The total New Zealand telecommunications services market revenue is of the order of $4,000 million annually, most of which is either competitive or is potentially competitive. Information disclosure provides information which will assist in the negotiation of interconnection agreements, and thus contribute to competitive entry, service provision and lower interconnection pricing, which will in turn lead to retail price reductions. In this context the Government considers the benefits that will flow from the additional information disclosure requirements outweigh the costs.
Are There Any Redundant Information Disclosure Requirements in the Current Regime?
Yes. With the development of extensive competition in international call services in New Zealand it is no longer necessary to disclose the price (including discounts) of international calls and this service will be deleted from the prescribed services list.
What Have Changes Been Made from the Discussion Paper Proposals?

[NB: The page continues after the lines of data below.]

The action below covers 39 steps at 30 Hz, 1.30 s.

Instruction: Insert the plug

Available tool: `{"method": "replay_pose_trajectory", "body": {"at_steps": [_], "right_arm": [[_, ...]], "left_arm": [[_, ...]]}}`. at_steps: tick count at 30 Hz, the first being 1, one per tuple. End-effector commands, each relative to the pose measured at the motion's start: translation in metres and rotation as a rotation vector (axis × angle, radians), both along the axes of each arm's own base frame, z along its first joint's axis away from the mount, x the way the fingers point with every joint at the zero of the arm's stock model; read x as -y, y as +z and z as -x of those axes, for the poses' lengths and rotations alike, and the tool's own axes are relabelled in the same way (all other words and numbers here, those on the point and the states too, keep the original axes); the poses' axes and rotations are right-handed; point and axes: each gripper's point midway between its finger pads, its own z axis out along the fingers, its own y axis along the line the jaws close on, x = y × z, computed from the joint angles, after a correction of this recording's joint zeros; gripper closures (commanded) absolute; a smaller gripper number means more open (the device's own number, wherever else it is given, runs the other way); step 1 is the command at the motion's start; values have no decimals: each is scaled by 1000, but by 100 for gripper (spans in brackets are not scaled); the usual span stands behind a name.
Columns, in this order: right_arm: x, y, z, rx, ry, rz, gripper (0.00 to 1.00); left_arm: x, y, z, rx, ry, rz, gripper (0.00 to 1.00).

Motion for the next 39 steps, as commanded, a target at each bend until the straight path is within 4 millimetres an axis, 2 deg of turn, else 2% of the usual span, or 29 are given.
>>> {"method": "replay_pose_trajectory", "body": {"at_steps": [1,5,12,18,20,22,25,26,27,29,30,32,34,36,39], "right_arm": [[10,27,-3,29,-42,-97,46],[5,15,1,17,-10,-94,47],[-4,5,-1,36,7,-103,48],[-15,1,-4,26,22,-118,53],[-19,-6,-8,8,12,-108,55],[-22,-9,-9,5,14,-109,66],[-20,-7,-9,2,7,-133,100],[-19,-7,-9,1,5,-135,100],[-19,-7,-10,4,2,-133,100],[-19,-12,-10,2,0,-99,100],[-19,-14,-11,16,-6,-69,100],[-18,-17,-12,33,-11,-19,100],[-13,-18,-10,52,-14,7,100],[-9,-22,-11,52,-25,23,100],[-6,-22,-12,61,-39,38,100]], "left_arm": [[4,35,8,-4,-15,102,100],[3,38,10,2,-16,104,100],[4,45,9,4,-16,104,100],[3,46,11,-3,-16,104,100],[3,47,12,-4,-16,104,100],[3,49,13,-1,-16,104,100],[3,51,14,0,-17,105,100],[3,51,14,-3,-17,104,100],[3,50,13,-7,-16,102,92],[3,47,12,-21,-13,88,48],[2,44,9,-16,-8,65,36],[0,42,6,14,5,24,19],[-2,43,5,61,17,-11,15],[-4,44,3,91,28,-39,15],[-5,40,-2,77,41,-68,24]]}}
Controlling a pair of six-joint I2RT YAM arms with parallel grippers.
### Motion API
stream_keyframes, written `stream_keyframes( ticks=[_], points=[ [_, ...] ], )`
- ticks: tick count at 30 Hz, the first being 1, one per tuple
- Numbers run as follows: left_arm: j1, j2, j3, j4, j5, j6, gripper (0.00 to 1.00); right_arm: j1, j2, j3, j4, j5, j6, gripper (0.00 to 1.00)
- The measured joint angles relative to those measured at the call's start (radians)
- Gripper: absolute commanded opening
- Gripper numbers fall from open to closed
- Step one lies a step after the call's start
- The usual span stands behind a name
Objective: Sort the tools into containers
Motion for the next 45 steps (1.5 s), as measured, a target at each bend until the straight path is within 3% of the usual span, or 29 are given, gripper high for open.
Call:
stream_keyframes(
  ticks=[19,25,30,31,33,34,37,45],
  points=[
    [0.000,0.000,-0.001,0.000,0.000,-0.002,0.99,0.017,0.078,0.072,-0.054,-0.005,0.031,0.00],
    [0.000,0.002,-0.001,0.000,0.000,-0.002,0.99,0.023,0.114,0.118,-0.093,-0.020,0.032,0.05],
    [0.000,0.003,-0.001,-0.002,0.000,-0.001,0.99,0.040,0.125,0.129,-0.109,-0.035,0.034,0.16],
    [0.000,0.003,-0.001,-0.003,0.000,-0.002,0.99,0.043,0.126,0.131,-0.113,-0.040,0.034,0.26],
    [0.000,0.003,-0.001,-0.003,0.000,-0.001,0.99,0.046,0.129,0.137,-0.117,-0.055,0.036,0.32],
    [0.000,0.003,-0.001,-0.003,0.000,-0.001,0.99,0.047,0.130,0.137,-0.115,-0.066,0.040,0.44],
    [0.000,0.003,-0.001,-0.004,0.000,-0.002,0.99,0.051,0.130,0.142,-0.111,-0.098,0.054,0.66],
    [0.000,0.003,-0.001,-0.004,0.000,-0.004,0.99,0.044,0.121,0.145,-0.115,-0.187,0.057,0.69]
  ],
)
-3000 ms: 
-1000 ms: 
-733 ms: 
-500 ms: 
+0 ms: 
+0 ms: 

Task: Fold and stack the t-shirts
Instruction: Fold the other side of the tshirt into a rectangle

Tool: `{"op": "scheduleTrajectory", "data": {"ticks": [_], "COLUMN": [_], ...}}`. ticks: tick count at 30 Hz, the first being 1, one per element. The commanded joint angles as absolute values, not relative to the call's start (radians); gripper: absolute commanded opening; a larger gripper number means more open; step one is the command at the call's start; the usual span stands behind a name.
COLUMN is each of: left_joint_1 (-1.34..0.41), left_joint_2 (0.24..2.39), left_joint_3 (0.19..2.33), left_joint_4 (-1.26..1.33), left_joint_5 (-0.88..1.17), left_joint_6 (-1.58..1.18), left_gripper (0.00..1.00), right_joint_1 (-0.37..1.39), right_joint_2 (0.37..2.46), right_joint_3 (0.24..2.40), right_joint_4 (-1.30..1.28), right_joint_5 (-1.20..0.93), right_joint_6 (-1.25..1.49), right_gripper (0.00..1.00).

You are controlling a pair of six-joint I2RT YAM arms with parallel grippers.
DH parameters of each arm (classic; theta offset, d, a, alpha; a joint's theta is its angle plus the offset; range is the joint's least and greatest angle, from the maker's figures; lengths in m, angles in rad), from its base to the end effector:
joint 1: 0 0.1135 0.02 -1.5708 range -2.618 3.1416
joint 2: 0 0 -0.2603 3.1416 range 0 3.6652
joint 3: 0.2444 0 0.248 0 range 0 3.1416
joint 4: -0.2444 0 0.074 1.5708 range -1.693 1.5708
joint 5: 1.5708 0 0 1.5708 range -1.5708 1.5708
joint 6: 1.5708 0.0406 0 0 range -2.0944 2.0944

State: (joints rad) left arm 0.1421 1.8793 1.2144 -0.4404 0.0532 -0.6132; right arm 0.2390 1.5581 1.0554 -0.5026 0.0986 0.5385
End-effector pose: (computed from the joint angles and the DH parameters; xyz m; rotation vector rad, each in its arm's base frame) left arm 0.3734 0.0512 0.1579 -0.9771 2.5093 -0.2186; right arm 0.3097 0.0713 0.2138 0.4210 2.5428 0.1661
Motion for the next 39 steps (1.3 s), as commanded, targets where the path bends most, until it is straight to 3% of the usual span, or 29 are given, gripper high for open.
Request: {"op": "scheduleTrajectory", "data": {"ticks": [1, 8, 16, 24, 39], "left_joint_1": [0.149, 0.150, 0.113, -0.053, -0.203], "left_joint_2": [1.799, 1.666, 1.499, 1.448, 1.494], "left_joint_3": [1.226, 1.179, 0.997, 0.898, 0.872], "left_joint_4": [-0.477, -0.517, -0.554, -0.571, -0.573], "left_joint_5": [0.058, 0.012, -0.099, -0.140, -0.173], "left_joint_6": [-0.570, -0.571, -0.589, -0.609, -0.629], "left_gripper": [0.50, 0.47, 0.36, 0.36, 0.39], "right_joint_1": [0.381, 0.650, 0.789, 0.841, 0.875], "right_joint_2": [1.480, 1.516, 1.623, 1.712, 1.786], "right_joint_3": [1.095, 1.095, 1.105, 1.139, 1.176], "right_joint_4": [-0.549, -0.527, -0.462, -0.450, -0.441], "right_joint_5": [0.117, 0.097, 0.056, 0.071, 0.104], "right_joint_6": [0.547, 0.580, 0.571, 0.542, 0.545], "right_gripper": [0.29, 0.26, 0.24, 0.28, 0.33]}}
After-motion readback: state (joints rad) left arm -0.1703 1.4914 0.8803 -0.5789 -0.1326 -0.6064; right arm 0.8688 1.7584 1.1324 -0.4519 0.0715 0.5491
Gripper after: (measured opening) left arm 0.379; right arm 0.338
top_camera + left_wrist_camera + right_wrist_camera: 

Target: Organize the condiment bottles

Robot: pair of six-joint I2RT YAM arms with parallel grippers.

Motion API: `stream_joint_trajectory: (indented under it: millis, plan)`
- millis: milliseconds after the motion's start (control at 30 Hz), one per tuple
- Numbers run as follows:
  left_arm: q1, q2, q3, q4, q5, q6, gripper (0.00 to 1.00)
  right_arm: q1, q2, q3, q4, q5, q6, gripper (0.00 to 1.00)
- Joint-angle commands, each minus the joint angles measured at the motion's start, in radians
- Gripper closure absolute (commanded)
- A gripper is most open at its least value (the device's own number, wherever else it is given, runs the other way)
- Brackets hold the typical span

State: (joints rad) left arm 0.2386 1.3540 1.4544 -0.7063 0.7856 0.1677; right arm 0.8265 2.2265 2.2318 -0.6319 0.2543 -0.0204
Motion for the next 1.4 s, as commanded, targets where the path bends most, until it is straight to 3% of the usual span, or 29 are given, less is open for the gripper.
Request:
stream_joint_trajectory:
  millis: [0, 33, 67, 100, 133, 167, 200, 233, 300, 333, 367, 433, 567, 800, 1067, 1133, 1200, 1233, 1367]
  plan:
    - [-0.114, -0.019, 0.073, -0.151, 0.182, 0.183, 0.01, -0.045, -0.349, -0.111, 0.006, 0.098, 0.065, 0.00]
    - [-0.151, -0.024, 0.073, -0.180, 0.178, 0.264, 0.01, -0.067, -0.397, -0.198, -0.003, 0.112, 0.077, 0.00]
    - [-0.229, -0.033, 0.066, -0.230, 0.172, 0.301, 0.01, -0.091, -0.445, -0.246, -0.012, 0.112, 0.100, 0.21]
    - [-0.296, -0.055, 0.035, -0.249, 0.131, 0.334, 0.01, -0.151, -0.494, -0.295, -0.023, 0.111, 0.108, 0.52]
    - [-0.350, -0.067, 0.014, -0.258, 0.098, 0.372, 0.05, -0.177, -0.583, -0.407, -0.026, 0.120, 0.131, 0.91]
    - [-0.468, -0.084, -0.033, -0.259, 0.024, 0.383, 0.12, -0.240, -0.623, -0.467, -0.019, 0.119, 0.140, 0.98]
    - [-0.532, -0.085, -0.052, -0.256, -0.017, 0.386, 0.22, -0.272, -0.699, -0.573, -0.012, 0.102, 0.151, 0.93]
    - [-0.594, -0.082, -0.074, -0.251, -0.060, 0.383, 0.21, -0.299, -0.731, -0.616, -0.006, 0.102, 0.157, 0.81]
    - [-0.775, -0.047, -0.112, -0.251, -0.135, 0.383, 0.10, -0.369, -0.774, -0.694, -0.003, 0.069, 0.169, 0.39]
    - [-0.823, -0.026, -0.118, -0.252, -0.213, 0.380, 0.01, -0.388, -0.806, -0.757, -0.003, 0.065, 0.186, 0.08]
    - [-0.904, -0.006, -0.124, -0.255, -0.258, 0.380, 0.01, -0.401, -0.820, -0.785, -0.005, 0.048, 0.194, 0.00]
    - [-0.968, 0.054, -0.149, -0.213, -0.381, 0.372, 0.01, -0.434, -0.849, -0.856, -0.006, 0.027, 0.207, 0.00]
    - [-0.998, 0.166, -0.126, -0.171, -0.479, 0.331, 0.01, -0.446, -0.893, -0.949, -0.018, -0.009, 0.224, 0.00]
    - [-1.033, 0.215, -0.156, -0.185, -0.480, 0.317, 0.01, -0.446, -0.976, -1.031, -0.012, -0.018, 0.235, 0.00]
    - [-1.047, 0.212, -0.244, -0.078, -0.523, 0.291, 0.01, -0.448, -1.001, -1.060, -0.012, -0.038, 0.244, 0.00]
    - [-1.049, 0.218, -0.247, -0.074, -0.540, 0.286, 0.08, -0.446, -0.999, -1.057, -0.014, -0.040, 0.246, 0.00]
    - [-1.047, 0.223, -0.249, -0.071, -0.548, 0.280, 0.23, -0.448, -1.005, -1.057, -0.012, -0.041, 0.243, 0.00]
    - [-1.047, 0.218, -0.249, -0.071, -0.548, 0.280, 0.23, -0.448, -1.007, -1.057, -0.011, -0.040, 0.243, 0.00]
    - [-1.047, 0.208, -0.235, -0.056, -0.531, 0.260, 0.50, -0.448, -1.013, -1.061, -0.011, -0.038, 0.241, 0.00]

Following consideration of submissions some relatively minor changes have been made to the proposals in the discussion paper. These are:
- Only requiring annual (and not also half-yearly) financial statements to be audited;
- Allowing Telecom to provide improved information for international benchmarking on a voluntary basis, rather than through regulation. Telecom has voluntarily agreed to work with the Ministry of Commerce to put in place suitable arrangements that will support the Organisation for Economic Co-operation and Developments (OECD's) tariff basket comparisons methods;
- Requiring Telecom to publish prescribed services information, KSO losses and costs, and its financial statements (in addition to interconnection agreements) on an Internet web site; and
- Not removing leased services from the list of prescribed services.
How Many Submissions Were Made on the Information Disclosure Regime?
Twelve submissions were received from Telecom, Clear, Vodafone, Global One, Newcall Communications, Teamtalk, New Zealand Business Roundtable, TUANZ, Consumers Institute, Institute of Chartered Accountants (ICA), Coural and the Electricity Supply Association. Most supported the need for an information disclosure regime to apply to Telecom and broadly supported the key changes recommended in the discussion paper. The particular changes made from the discussion paper proposals (as outlined in the Minister's press release) have been made following consideration of the submissions.